§ **Goal of the exercise**:
All records below are to be set down precisely as written, excluding pictures.

§ **Items from a dataset**:
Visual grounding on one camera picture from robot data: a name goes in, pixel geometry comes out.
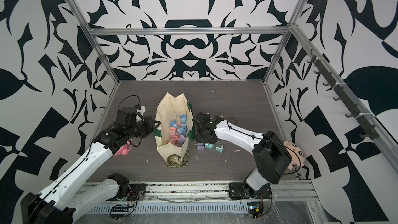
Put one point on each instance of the black hook rail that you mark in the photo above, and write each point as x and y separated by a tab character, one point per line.
346	96

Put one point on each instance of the purple hourglass cluster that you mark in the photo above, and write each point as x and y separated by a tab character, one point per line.
200	146

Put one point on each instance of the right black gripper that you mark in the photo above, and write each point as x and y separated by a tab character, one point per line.
198	139

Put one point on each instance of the dark blue hourglass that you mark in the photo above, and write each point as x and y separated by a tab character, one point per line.
183	122

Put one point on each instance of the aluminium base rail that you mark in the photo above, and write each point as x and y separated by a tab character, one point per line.
188	197

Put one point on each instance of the cream canvas tote bag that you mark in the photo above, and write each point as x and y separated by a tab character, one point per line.
175	152

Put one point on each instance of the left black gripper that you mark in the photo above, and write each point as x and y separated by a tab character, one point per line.
149	121

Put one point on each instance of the pink toy cup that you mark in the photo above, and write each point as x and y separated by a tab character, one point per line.
125	149

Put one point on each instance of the pink hourglass front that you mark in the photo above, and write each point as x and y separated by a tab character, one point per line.
173	132

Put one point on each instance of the plush doll toy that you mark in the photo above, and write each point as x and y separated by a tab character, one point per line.
297	155

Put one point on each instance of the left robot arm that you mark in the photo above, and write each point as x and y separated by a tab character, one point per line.
59	202

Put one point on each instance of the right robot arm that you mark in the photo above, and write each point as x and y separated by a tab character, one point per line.
271	156

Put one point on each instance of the green hourglass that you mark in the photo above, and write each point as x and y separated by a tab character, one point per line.
215	147

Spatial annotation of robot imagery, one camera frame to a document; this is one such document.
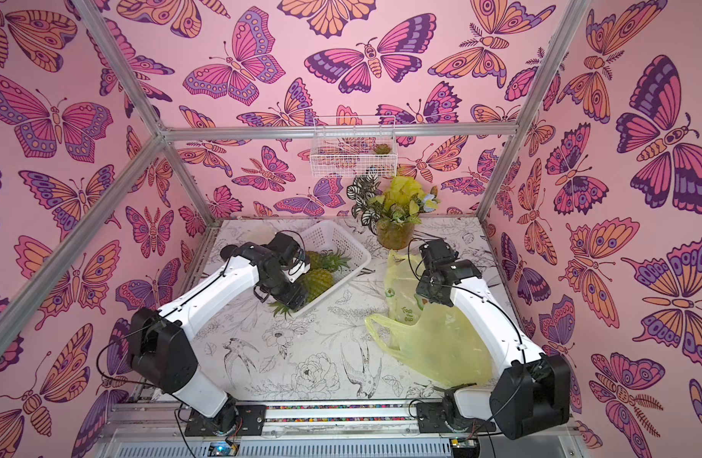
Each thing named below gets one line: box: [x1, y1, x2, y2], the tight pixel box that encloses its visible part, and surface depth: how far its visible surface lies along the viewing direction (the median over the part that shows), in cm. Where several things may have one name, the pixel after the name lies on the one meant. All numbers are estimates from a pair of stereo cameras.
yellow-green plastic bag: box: [364, 249, 495, 389], surface depth 81 cm
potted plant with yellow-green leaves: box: [347, 174, 442, 250], surface depth 99 cm
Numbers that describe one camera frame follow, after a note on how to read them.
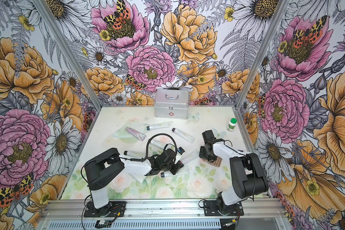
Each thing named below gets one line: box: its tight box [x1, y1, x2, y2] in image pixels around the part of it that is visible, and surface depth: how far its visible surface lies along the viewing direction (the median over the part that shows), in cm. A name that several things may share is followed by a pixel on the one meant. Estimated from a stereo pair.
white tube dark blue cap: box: [160, 165, 191, 178], surface depth 87 cm
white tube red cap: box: [179, 149, 199, 164], surface depth 93 cm
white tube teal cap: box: [146, 121, 171, 131], surface depth 110 cm
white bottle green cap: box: [226, 117, 238, 132], surface depth 103 cm
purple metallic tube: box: [125, 126, 148, 142], surface depth 107 cm
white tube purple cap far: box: [171, 127, 196, 144], surface depth 105 cm
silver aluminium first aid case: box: [153, 88, 190, 120], surface depth 113 cm

§ **Answer space**:
Visual grounding on one camera picture from robot data: a name goes in, pixel geometry comes out.
Put one point on each instance of the black hook rail that you mark in the photo above, and write each point as x and y separated by a tab character, one point per line.
346	96

Put one point on each instance of the purple hourglass cluster that you mark in the photo above, and write each point as x and y separated by a tab character, one point per line.
200	146

Put one point on each instance of the right black gripper that you mark in the photo above, and write each point as x and y separated by a tab character, one point per line.
198	139

Put one point on each instance of the dark blue hourglass that you mark in the photo above, and write each point as x and y separated by a tab character, one point per line.
183	122

Put one point on each instance of the aluminium base rail that you mark in the photo above, and write each point as x and y separated by a tab character, one point per line.
188	197

Put one point on each instance of the cream canvas tote bag that you mark in the photo above, and write each point as x and y separated by a tab character, one point per line.
175	152

Put one point on each instance of the left black gripper that you mark in the photo above, and write each point as x and y separated by a tab character, one point per line.
149	121

Put one point on each instance of the pink toy cup that you mark in the photo above, and write each point as x and y separated by a tab character, one point per line.
125	149

Put one point on each instance of the pink hourglass front that you mark in the photo above, and write each point as x and y separated by a tab character, one point per line.
173	132

Put one point on each instance of the plush doll toy that you mark in the photo above, and write each point as x and y separated by a tab character, one point per line.
297	155

Put one point on each instance of the left robot arm that you mark in the photo above, and write each point as x and y separated by a tab character, one point per line.
59	202

Put one point on each instance of the right robot arm that you mark in the photo above, and write each point as x and y separated by a tab character, one point per line.
271	156

Put one point on each instance of the green hourglass that you mark in the photo above, and write each point as x and y separated by a tab character, one point per line.
215	147

Spatial annotation of robot imagery, one camera frame to a document; this is one such document.
Each thing named below gets one line: box: [x1, y1, x2, y2], the tight pixel box that encloses its visible part, and surface depth: how far its visible surface lies along the viewing direction (the median over the part that shows), in cm. Where several things may have one name, the pixel after the name lies on the one meant. All numbers are estimates from a pair of stereo cameras.
yellow-green plastic bag: box: [364, 249, 495, 389], surface depth 81 cm
potted plant with yellow-green leaves: box: [347, 174, 442, 250], surface depth 99 cm
Numbers that describe one camera frame follow, after a note on how to read them.
Each thing named below gets one line: box: its tight box [x1, y1, x2, y2] in image pixels around the part of it that is visible, and surface depth: how far its visible surface lies along the viewing direction (the median over the part that shows), in cm. A name that several things may share is followed by a pixel on the one meant. Estimated from a stereo pair.
white tube dark blue cap: box: [160, 165, 191, 178], surface depth 87 cm
white tube red cap: box: [179, 149, 199, 164], surface depth 93 cm
white tube teal cap: box: [146, 121, 171, 131], surface depth 110 cm
white bottle green cap: box: [226, 117, 238, 132], surface depth 103 cm
purple metallic tube: box: [125, 126, 148, 142], surface depth 107 cm
white tube purple cap far: box: [171, 127, 196, 144], surface depth 105 cm
silver aluminium first aid case: box: [153, 88, 190, 120], surface depth 113 cm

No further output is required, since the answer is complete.